— Как холодно! — говорю я.
— Просто свежо. Ты там, во Франции, совсем неженкой стала.
На подходе к реке пахнет илом и тиной. Мост над нами чуть вздрагивает. На том берегу лежит Чешир — почти что другая страна.
— Через море в Ирландию… — напевает мой брат. Я спрашиваю:
— Ты когда-нибудь был в Ирландии?
— Нет, не был.
— Я тоже. Интересно, как там?
— Понятия не имею. Никогда об этом не задумывался. Алике, что же нам делать?
— Надо согласиться.
— Знаю. Ты права.
— Мелани права.
— Она всегда права.
— Хорошая у тебя жена.
— Ага, все так говорят.
— Как тебе это удалось?
— Что?
— Сначала — найти себе такую классную жену. Потом — ее удержать.
— Думаю, все дело в твердости характера.
— Ее или твоего?
Но вместо ответа он говорит:
— Пошли отсюда. Незачем тебе бродить по грязи и губить дорогие туфли. Поехали домой.
Вернувшись, мы позвонили Муни.
— Действуйте, — сказал Сэм.
— Ваша сестра знает? Она согласна?
— Да, и жена тоже. Мы все обдумали, обсудили и решили согласиться.
— Тогда я бы вам посоветовал позвонить в синагогу — много времени это не займет, а вы, думаю, захотите устроить похороны в тот же день.
Мэри О'Дуайер ввела матери инъекцию морфина. Мы сидели рядом и смотрели. Игла вошла в бедро матери, и в этот миг… Нет, не побелели розы на занавесках, не иссякла вода в стакане, где уже пять недель хранились мамины зубы. Мы в Ливерпуле: здесь нет места сказкам, и чудеса — если они все-таки случаются — не похожи на слащавые фантазии из детских книжек. И все-таки порой происходит такое, чего я объяснить не могу.

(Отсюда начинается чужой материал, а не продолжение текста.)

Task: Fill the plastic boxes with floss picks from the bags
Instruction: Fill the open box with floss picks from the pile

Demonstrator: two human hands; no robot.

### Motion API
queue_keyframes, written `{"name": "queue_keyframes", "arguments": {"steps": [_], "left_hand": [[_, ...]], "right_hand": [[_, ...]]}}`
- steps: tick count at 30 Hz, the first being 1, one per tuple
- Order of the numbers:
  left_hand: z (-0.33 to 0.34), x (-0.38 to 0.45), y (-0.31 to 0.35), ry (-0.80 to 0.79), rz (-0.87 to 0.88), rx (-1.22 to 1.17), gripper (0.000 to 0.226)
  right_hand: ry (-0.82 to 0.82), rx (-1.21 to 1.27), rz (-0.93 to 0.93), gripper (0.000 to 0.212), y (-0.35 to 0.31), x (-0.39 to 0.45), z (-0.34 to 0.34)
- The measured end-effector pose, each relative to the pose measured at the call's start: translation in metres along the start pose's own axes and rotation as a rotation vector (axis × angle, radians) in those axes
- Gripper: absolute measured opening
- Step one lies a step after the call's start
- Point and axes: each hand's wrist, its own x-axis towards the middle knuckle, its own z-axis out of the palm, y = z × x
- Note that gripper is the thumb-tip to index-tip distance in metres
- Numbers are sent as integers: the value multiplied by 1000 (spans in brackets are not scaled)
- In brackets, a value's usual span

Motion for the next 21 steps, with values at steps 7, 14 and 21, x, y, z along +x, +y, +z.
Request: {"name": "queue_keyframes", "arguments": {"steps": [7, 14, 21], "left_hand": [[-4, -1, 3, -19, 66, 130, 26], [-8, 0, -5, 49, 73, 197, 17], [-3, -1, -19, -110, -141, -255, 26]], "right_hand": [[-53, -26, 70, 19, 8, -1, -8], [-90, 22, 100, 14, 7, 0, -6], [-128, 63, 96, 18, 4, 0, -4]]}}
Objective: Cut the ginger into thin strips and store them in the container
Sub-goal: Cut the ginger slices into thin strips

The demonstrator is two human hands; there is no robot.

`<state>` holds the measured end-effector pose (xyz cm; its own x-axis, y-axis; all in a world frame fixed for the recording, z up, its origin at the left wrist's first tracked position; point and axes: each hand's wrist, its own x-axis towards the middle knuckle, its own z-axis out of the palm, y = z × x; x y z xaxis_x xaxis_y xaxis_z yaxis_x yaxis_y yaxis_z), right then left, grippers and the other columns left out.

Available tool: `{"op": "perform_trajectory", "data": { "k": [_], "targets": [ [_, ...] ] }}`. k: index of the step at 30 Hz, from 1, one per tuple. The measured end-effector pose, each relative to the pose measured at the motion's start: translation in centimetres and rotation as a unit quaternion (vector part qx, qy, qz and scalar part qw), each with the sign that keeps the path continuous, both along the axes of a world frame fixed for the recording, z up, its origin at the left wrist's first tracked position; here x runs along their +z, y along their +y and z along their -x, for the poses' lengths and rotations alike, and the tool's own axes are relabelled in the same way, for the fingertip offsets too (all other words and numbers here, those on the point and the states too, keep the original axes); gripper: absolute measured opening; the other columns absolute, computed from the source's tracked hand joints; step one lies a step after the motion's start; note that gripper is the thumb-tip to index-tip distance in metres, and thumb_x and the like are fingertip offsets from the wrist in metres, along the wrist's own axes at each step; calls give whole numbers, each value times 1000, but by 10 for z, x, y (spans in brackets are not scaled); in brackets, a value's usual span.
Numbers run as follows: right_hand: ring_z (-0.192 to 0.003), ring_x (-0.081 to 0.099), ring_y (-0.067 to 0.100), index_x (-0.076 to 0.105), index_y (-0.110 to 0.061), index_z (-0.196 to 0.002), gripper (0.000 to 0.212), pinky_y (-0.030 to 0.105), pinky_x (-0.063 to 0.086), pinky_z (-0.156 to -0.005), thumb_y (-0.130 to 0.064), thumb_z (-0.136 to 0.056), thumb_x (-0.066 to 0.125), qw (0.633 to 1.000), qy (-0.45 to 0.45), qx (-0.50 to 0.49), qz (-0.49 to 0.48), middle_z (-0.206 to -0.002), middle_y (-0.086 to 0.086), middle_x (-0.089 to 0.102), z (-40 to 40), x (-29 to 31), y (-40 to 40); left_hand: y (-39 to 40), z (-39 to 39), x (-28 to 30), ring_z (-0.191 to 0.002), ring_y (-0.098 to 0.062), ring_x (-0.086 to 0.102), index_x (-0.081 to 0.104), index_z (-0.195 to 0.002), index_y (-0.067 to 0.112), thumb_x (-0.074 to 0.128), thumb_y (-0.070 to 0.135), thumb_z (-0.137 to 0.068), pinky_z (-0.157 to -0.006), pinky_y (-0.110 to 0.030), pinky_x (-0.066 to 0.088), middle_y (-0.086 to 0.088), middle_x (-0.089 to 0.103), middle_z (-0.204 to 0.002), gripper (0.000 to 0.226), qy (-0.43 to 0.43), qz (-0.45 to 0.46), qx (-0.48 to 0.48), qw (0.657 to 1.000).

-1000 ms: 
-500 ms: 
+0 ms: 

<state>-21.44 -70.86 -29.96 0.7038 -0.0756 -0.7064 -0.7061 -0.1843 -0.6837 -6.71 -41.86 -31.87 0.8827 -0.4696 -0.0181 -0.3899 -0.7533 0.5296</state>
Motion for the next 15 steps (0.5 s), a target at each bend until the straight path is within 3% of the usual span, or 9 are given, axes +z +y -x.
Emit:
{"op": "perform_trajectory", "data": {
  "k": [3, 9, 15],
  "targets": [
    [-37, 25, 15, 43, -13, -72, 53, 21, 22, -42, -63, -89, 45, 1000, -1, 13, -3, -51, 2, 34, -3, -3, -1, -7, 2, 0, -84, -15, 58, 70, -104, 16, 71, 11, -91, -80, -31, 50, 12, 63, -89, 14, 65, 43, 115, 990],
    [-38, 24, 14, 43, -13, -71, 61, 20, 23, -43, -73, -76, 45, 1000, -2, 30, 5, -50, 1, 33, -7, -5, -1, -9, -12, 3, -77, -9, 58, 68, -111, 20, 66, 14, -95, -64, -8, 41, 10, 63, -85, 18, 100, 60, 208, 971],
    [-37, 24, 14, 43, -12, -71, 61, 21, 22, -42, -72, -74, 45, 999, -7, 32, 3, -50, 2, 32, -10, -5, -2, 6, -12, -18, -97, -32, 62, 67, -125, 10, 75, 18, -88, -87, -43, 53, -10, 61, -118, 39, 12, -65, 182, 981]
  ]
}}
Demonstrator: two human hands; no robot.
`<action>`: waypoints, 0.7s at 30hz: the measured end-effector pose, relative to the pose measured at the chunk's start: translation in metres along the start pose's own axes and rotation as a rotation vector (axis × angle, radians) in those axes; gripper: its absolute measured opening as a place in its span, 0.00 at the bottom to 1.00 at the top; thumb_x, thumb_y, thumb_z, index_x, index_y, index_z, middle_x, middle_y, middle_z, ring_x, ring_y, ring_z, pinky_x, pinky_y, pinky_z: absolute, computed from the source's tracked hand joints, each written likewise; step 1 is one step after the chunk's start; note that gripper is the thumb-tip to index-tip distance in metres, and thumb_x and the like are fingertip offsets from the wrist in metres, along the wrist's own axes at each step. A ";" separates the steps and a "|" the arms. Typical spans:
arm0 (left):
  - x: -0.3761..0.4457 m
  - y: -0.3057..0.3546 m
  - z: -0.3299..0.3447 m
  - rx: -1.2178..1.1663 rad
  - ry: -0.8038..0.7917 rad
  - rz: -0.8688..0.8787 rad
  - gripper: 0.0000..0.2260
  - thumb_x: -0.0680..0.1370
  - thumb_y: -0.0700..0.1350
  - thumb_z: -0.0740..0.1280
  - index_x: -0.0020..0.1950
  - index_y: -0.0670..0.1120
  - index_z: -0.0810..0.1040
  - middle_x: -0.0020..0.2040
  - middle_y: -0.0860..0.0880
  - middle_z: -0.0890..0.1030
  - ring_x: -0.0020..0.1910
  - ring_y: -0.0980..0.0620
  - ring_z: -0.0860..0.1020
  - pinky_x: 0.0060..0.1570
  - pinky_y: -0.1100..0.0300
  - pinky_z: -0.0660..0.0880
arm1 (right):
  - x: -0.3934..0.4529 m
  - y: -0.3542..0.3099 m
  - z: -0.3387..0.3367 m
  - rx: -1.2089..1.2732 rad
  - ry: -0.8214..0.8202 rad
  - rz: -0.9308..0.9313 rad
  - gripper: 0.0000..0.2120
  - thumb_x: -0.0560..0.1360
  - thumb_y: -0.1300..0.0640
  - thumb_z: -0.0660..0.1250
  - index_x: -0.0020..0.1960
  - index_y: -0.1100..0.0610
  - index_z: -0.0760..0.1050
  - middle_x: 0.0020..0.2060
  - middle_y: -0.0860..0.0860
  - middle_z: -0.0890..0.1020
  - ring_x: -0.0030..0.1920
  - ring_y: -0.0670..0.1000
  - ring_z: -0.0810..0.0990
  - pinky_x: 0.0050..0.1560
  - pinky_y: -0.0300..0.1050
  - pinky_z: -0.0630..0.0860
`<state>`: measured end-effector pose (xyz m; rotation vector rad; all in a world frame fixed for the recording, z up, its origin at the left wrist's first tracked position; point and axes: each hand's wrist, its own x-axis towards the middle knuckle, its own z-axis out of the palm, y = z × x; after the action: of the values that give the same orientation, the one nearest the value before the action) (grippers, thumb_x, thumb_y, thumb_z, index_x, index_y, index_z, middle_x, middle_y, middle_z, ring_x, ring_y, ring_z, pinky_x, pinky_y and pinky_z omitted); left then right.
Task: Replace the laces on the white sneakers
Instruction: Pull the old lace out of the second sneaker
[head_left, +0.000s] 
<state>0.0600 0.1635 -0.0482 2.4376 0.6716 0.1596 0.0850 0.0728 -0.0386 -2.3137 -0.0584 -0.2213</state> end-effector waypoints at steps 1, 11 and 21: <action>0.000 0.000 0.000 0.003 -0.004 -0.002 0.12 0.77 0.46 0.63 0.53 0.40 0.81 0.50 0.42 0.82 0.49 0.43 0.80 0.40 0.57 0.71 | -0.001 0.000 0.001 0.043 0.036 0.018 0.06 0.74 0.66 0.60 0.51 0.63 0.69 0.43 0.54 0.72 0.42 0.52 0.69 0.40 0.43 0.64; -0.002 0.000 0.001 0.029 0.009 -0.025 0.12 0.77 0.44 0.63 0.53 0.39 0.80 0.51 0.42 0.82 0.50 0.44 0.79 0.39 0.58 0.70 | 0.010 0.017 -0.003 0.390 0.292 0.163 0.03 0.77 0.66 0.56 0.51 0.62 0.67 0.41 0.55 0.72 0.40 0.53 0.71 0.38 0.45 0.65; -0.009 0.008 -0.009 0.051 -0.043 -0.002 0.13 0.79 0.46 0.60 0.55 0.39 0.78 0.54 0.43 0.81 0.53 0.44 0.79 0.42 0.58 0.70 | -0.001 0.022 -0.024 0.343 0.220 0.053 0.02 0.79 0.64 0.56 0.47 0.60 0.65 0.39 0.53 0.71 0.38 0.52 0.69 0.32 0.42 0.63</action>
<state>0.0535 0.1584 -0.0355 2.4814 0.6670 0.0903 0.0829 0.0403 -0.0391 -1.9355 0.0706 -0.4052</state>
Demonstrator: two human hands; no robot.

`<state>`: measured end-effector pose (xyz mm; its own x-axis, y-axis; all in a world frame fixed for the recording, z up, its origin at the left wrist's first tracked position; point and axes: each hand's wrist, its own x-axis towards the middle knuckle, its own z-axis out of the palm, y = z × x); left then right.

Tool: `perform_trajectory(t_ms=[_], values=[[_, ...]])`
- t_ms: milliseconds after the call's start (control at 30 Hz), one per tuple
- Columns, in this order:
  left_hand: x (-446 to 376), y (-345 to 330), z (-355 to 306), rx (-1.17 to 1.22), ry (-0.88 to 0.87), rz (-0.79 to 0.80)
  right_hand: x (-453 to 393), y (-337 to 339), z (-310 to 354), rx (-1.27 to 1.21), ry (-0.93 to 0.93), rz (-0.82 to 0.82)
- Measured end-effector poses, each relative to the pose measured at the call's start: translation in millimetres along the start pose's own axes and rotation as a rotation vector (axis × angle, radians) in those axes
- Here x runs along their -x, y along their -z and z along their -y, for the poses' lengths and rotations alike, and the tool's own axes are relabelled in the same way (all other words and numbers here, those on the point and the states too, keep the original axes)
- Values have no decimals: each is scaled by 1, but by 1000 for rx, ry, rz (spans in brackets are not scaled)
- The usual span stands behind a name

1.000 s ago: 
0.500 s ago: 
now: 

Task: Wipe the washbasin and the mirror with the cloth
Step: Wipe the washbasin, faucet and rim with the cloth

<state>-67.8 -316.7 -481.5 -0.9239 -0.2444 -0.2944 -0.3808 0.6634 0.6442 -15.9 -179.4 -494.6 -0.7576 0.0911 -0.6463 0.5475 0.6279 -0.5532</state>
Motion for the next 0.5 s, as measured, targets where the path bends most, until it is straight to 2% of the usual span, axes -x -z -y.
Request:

Игла вошла а вену, мама еле слышно вздохнула — и больше ничего. Но шесть или семь минут спустя, когда дурман достиг мозга, она открыла уста и заговорила. Всего четыре слова сказала она — ясным, чистым голосом, которого мы не слышали вот уже три с половиной года. «Holl die Fabrik zuruck».
В саду пели птицы, жужжали пчелы, и страшно кричал в коридоре какой-то старик, не желавший ложиться на каталку, чтобы ехать в ванную.
— Что она сказала? — воскликнула Мэри О'Дуайер.
— «Верните фабрику».
— Фабрику?
— У ее родителей в Дрездене была фабрика, — объяснила я, не отрывая глаз от маминого лица. — Давно, еще до войны.
— И что с ней стало?
— Не знаю. Отобрали нацисты.
— Может быть, она еще что-нибудь скажет? Вот видите, мистер Ребик, говорила же я вам, что Бог милосерден и чудеса творит! Она обязательно скажет что-нибудь еще!
— Лучше не надо, — шепчу я.
Она умерла перед рассветом, как и обещал нам Муни. Тогда-то я и поняла, что между жизнью и смертью разница огромная — хоть порой и трудно определить, в чем она заключается. Но еще вчера мама была жива, а на следующее утро, когда медсестра приподняла с ее лица покрывало, не было сомнений, что жизнь ее окончена. Еще вчера билось (пусть и слабо) ее сердце, вздымалась и опадала грудь, и кровь бежала по артериям, венам и бесчисленным подкожным капиллярам: теперь все это ушло — и что осталось?